In collaboration with the Belkin’s staff, Willard will establish the gallery’s overall artistic vision and operation, including its exhibitions, programs, collections and acquisitions, with its present focus on acquiring work by women IBPOC artists.  “The Belkin is hugely looking forward to Tania Willard’s leadership and the exciting directions her vision will develop institutionally, curatorially and pedagogically,” said Melanie O’Brian, Acting Director/Curator of the Morris and Helen Belkin Art Gallery. “This is a significant moment for the Belkin and for the arts ecology writ large.”

In accepting the position Willard says she is honoured to be selected to work with the staff and faculty of the Belkin and AHVA in Musqueam territory and plans to focus on art that pushes the boundaries, programming that addresses equity and access as well as strategies for improving the infrastructure for collections and looking to the future of the cultural district at UBC Vancouver campus.

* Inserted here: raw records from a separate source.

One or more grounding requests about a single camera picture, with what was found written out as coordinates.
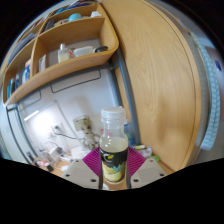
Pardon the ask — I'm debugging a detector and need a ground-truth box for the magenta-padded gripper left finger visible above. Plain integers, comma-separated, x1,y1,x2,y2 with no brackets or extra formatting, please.
61,147,104,191

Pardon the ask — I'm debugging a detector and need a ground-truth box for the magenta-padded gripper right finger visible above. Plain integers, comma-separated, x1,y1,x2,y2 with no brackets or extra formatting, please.
123,147,167,191

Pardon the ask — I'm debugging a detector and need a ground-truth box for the clear drink bottle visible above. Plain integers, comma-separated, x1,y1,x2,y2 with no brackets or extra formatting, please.
99,106,130,185

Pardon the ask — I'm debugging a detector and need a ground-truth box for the metal cup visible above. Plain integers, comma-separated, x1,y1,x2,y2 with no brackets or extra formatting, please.
49,148,61,159

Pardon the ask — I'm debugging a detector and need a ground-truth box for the red flat pack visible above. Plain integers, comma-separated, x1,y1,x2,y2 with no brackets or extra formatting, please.
35,159,49,168

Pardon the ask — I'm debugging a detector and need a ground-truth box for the clear blue bottle, white nozzle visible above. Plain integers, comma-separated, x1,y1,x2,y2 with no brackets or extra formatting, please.
123,120,134,148

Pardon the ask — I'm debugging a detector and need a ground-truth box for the black cylinder device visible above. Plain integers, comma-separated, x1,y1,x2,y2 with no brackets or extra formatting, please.
27,151,37,164

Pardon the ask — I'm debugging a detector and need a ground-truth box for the white desk lamp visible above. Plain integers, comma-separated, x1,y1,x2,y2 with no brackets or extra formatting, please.
23,99,81,148

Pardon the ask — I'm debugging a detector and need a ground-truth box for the striped white towel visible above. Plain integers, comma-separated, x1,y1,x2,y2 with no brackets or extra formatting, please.
199,31,224,152

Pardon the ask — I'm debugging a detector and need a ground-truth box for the wooden shelf unit with items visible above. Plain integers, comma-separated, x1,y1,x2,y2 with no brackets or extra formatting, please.
1,1,120,107

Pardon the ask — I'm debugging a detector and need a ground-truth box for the black cable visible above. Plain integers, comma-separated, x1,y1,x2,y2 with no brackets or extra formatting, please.
54,128,79,141

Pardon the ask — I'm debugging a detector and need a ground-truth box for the white wall socket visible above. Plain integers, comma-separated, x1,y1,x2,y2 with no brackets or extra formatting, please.
51,123,64,136

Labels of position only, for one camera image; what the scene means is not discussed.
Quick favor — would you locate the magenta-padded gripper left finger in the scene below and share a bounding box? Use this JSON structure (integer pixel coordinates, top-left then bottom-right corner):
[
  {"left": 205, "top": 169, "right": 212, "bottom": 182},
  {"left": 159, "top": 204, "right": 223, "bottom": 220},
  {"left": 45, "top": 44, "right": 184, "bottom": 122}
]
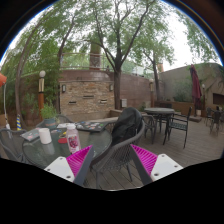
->
[{"left": 43, "top": 144, "right": 95, "bottom": 187}]

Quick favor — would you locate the black backpack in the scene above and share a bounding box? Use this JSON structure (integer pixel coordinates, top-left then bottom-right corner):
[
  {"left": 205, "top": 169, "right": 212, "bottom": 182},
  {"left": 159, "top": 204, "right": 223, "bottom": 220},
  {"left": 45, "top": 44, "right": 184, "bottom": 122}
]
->
[{"left": 110, "top": 107, "right": 144, "bottom": 146}]

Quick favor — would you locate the grey wicker chair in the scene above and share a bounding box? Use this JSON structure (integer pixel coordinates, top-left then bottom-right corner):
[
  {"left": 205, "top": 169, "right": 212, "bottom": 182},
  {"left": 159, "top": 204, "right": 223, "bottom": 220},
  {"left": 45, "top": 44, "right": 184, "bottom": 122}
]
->
[
  {"left": 89, "top": 109, "right": 148, "bottom": 188},
  {"left": 35, "top": 114, "right": 74, "bottom": 129},
  {"left": 142, "top": 114, "right": 158, "bottom": 145},
  {"left": 0, "top": 128, "right": 28, "bottom": 164}
]

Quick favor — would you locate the white textured cup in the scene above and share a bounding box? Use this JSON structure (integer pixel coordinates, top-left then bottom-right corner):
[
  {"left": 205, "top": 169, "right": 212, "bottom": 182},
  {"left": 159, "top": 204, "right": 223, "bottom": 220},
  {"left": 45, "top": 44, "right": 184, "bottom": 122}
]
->
[{"left": 38, "top": 127, "right": 53, "bottom": 145}]

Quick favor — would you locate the orange patio umbrella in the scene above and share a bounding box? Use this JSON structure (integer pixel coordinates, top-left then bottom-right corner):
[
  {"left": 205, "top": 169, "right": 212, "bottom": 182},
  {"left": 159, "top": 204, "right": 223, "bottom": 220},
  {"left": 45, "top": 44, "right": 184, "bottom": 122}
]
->
[{"left": 0, "top": 72, "right": 11, "bottom": 131}]

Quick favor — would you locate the pink juice bottle white cap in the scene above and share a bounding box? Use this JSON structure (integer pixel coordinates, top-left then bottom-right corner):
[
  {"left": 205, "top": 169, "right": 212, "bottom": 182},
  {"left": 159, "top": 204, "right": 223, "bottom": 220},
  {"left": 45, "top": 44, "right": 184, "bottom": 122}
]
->
[{"left": 65, "top": 123, "right": 82, "bottom": 154}]

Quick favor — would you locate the green plant in blue pot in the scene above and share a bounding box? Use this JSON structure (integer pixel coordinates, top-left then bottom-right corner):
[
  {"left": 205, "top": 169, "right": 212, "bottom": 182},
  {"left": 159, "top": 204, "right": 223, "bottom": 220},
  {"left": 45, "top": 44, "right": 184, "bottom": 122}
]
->
[{"left": 39, "top": 103, "right": 61, "bottom": 129}]

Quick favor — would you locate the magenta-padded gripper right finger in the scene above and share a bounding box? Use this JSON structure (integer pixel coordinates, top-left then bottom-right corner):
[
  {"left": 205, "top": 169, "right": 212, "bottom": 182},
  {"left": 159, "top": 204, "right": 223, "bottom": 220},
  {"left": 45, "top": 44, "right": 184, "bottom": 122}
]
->
[{"left": 129, "top": 143, "right": 184, "bottom": 186}]

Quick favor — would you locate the thin-trunk tree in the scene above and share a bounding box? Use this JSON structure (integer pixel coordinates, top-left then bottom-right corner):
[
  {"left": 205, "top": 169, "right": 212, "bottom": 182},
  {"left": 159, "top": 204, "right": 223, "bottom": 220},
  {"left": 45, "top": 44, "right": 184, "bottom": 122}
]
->
[{"left": 133, "top": 33, "right": 178, "bottom": 103}]

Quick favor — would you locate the globe-topped lamp post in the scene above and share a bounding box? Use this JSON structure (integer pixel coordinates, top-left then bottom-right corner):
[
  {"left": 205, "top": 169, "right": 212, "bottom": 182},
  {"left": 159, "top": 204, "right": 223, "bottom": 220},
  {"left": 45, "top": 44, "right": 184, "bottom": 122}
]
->
[{"left": 37, "top": 69, "right": 47, "bottom": 121}]

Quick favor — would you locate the round dark patio table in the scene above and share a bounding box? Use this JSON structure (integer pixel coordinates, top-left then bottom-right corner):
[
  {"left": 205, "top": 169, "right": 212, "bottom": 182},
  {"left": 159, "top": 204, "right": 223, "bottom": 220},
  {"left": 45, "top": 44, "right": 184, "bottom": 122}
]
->
[{"left": 143, "top": 107, "right": 176, "bottom": 134}]

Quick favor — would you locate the yellow blue striped bollard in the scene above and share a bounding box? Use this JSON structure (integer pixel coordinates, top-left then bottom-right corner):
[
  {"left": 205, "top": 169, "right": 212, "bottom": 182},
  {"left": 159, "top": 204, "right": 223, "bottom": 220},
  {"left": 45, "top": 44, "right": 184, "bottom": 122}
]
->
[{"left": 15, "top": 113, "right": 23, "bottom": 132}]

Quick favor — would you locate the leaning tree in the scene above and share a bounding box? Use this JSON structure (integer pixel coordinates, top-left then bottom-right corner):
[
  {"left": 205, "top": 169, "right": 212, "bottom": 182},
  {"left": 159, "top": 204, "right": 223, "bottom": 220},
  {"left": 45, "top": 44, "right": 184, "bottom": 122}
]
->
[{"left": 13, "top": 9, "right": 68, "bottom": 129}]

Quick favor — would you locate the forked dark-trunk tree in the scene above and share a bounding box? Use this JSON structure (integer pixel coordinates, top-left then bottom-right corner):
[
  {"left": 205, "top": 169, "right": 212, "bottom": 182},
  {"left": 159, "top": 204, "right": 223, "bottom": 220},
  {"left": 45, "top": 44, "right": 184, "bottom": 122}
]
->
[{"left": 76, "top": 0, "right": 161, "bottom": 111}]

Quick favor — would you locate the group of dark patio chairs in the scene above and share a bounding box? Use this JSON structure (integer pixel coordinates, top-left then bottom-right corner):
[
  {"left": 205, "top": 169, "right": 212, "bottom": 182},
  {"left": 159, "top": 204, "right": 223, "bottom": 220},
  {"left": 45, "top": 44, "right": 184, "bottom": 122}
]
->
[{"left": 203, "top": 105, "right": 224, "bottom": 134}]

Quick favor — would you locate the black metal chair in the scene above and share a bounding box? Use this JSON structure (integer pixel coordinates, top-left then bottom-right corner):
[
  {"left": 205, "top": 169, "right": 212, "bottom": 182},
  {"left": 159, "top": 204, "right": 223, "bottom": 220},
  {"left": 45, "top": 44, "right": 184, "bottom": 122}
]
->
[{"left": 163, "top": 106, "right": 193, "bottom": 149}]

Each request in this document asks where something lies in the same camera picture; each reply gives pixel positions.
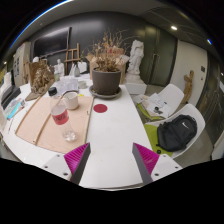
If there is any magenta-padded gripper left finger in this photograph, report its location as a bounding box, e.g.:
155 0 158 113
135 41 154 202
41 142 92 185

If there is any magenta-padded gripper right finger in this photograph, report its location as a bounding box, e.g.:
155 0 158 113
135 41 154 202
132 142 184 185

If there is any clear bottle with red label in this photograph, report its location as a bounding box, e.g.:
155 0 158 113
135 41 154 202
47 87 78 143

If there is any light wooden panel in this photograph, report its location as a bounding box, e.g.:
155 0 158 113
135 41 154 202
14 94 95 155

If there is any black backpack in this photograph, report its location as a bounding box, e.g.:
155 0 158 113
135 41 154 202
156 114 198 153

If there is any flat round red coaster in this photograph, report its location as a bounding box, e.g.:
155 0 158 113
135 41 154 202
93 103 109 114

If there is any stack of papers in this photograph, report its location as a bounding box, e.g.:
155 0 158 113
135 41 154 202
133 92 171 118

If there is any white ceramic mug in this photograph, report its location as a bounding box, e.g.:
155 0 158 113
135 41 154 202
62 91 80 111

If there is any crumpled printed paper sheet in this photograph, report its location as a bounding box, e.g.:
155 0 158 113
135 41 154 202
54 76 80 96

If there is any small round grey container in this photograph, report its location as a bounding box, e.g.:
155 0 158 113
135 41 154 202
77 79 88 90

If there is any clear plastic bag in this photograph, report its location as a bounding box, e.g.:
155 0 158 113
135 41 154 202
3 98 27 120

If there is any wooden mannequin figure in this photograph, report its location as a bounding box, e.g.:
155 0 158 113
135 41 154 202
181 69 195 105

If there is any dried plant in grey pot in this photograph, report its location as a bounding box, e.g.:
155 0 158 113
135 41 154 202
81 29 131 96

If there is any golden brown sculpture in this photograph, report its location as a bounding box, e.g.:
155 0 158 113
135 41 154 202
25 59 56 101

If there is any black case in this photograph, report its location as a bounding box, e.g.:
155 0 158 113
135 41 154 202
0 84 22 109

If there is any wooden easel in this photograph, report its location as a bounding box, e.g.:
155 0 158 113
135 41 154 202
63 42 82 76

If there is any large white plaster statue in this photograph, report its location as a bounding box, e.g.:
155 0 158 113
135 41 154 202
124 39 148 96

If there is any white cabinet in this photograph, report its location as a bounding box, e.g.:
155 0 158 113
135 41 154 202
12 41 32 88

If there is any long ceiling light strip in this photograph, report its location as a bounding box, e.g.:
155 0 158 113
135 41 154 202
9 0 74 49

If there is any black wall screen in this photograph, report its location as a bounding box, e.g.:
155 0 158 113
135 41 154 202
33 26 72 58

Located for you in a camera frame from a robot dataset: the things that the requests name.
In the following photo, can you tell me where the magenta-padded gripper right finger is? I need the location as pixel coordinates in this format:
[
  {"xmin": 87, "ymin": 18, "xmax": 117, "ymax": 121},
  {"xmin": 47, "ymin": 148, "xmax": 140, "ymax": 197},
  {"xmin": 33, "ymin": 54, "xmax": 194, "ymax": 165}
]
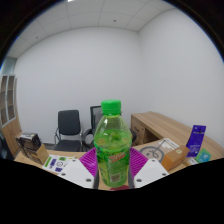
[{"xmin": 127, "ymin": 147, "xmax": 170, "ymax": 190}]

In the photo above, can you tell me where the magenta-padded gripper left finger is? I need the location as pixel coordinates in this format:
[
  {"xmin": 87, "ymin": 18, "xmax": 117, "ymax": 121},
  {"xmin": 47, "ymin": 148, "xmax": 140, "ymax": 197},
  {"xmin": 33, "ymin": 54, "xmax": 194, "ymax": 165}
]
[{"xmin": 57, "ymin": 147, "xmax": 100, "ymax": 190}]

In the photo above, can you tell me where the green drink bottle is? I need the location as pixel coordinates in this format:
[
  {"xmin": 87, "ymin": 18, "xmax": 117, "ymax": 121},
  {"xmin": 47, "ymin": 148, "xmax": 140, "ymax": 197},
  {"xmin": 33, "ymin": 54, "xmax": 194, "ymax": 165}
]
[{"xmin": 93, "ymin": 99, "xmax": 133, "ymax": 189}]

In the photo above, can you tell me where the white printed sticker sheet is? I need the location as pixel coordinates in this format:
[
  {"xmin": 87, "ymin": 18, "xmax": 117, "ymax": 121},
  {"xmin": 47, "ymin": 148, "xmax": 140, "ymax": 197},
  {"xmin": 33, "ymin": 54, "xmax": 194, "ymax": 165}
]
[{"xmin": 41, "ymin": 154, "xmax": 75, "ymax": 174}]

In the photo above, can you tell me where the orange-brown box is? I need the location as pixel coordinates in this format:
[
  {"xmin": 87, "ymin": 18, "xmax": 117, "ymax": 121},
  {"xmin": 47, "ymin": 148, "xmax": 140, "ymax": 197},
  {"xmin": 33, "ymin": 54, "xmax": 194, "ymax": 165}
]
[{"xmin": 161, "ymin": 145, "xmax": 190, "ymax": 172}]

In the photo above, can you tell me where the small tan box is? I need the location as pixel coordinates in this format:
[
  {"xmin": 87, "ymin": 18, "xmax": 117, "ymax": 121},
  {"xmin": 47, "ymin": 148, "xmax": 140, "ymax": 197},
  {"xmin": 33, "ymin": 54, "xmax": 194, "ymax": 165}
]
[{"xmin": 182, "ymin": 156, "xmax": 200, "ymax": 167}]

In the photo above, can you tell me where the black mesh office chair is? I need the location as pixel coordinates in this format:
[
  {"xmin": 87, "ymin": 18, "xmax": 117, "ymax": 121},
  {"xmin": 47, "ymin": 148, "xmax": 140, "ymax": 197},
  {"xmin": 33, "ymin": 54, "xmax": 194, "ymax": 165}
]
[{"xmin": 82, "ymin": 105, "xmax": 138, "ymax": 149}]

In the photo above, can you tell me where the wooden side desk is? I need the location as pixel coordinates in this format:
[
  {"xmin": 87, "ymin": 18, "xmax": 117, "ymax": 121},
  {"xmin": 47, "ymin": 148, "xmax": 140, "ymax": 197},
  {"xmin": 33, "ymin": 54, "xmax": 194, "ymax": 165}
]
[{"xmin": 130, "ymin": 111, "xmax": 224, "ymax": 159}]

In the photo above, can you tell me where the dark padded office chair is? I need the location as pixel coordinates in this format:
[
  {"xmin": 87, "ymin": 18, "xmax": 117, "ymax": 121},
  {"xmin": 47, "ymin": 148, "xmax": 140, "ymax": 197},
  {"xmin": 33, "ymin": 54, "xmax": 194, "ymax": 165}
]
[{"xmin": 53, "ymin": 109, "xmax": 83, "ymax": 153}]

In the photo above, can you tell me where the green flat box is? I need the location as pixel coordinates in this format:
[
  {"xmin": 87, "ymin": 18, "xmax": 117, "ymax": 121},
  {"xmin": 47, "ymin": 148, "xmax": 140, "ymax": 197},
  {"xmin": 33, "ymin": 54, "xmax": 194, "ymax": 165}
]
[{"xmin": 195, "ymin": 148, "xmax": 212, "ymax": 164}]

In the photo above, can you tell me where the purple package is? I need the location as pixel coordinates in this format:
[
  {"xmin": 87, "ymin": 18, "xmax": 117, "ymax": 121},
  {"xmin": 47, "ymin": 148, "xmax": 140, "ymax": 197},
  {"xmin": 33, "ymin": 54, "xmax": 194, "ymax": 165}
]
[{"xmin": 185, "ymin": 124, "xmax": 207, "ymax": 158}]

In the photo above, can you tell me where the wooden shelf cabinet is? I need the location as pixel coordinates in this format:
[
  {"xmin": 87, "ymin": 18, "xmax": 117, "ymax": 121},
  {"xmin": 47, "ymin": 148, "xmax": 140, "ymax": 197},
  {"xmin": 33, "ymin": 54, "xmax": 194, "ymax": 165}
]
[{"xmin": 0, "ymin": 74, "xmax": 23, "ymax": 158}]

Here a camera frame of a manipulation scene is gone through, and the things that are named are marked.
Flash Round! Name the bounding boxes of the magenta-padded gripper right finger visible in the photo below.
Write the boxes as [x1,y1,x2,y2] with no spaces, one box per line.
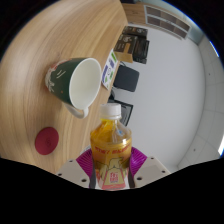
[127,146,172,190]

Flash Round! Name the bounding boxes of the flat round red coaster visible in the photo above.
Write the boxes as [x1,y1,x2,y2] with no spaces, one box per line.
[34,126,60,156]

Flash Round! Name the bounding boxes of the black carton box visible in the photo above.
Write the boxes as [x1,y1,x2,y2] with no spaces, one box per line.
[130,37,151,65]
[121,25,149,38]

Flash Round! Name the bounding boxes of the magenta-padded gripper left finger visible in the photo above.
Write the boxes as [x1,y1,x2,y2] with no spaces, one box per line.
[55,148,97,190]

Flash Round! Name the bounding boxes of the wooden shelf cabinet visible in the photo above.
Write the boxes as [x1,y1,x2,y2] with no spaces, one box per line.
[121,2,193,39]

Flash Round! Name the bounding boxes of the brown cardboard box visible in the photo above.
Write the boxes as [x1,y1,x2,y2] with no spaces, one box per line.
[113,33,134,64]

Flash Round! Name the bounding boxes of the white sticker sheet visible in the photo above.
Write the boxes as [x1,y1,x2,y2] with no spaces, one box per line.
[101,49,120,91]

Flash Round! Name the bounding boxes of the black office chair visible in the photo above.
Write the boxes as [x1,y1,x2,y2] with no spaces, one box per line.
[113,64,140,93]

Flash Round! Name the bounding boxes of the orange drink bottle white cap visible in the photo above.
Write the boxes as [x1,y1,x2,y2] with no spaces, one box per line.
[89,102,133,191]

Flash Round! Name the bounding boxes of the green mug white inside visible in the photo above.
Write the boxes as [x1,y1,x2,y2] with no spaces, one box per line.
[44,57,103,120]

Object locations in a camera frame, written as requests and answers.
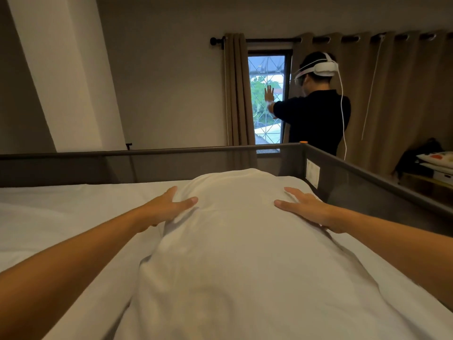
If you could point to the person's left thumb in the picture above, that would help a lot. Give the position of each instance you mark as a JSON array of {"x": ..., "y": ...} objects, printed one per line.
[{"x": 171, "y": 193}]

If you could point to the white box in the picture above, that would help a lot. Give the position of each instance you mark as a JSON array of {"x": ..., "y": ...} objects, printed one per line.
[{"x": 442, "y": 177}]

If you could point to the person's right forearm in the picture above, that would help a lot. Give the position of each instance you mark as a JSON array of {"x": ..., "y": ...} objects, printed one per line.
[{"x": 400, "y": 247}]

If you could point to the white rail label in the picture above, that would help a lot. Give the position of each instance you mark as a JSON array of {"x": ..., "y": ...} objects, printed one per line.
[{"x": 313, "y": 172}]

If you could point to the person's right hand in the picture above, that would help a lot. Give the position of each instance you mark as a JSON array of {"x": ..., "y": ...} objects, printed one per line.
[{"x": 316, "y": 212}]

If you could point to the wooden side table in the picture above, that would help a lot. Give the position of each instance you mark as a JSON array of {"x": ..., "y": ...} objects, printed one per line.
[{"x": 424, "y": 189}]

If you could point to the black curtain rod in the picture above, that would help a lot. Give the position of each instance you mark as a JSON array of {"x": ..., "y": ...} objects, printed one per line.
[{"x": 269, "y": 40}]

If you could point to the narrow brown curtain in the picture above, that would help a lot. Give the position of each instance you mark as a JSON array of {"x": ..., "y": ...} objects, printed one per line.
[{"x": 239, "y": 95}]

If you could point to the white headset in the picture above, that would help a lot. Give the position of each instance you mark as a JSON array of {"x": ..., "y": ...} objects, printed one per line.
[{"x": 324, "y": 68}]

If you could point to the person's left forearm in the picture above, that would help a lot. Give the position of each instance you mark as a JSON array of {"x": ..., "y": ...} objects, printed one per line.
[{"x": 67, "y": 269}]

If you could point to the dark framed window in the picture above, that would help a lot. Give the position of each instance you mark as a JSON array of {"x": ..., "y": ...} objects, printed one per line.
[{"x": 262, "y": 74}]

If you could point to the black bag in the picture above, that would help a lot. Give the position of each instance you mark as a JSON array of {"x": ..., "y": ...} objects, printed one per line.
[{"x": 414, "y": 159}]

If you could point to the grey mesh bed rail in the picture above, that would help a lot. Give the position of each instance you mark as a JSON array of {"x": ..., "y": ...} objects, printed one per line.
[{"x": 354, "y": 180}]

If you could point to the white patterned cushion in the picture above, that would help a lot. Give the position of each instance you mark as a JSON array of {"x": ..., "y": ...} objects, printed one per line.
[{"x": 437, "y": 159}]

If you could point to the white pillow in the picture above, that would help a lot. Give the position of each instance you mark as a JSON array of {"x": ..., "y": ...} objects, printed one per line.
[{"x": 240, "y": 265}]

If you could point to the white bed sheet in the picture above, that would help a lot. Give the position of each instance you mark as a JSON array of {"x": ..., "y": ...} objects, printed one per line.
[{"x": 60, "y": 205}]

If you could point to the person's right thumb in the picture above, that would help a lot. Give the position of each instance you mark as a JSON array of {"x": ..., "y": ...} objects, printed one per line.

The Belkin is fortunate to have worked with Willard in the past through exhibitions Witnesses: Art and Canada’s Indian Residential Schools (2013), Hexsa’am: To Be Here Always (2019), Soundings: An Exhibition in Five Parts (2020) and the current exhibition Town + Country: Narratives of Property and Capital, alongside artist talks, studio visits, performances, and representation in the university’s permanent art collection.

Willard received an MFA from UBC Okanagan in 2018. Her curatorial work includes Unceded Territories: Lawrence Paul Yuxweluptun at the UBC Museum of Anthropology (2016), co-curated with Karen Duffek, and the touring exhibition, Beat Nation: Art Hip Hop and Aboriginal Culture (2012-14), co-curated with Kathleen Ritter. She was a curator in residence with grunt gallery and Kamloops Art Gallery. In 2016, Willard received the Award for Curatorial Excellence in Contemporary Art from the Hnatyshyn Foundation, the 2020 Shadbolt Foundation VIVA Award, and was named a 2022 Forge Project Fellow. Her work with BUSH gallery was recognized through the Ruth Foundation for the Arts Future Studies award (2022).  Willard’s artistic projects have been exhibited widely and collections of her work include the Vancouver Art Gallery, Kamloops Art Gallery, Burnaby Art Gallery and more.

The Faculty of Arts and the Belkin also take this opportunity to thank Melanie O’Brian for graciously and adeptly stepping in as Acting Director for the past 4 years, stewarding the gallery and its staff through this time of transition with a strong curatorial program and exceptional leadership. Melanie O’Brian will continue to guide the Belkin’s curatorial program in her role as Associate Director/Curator.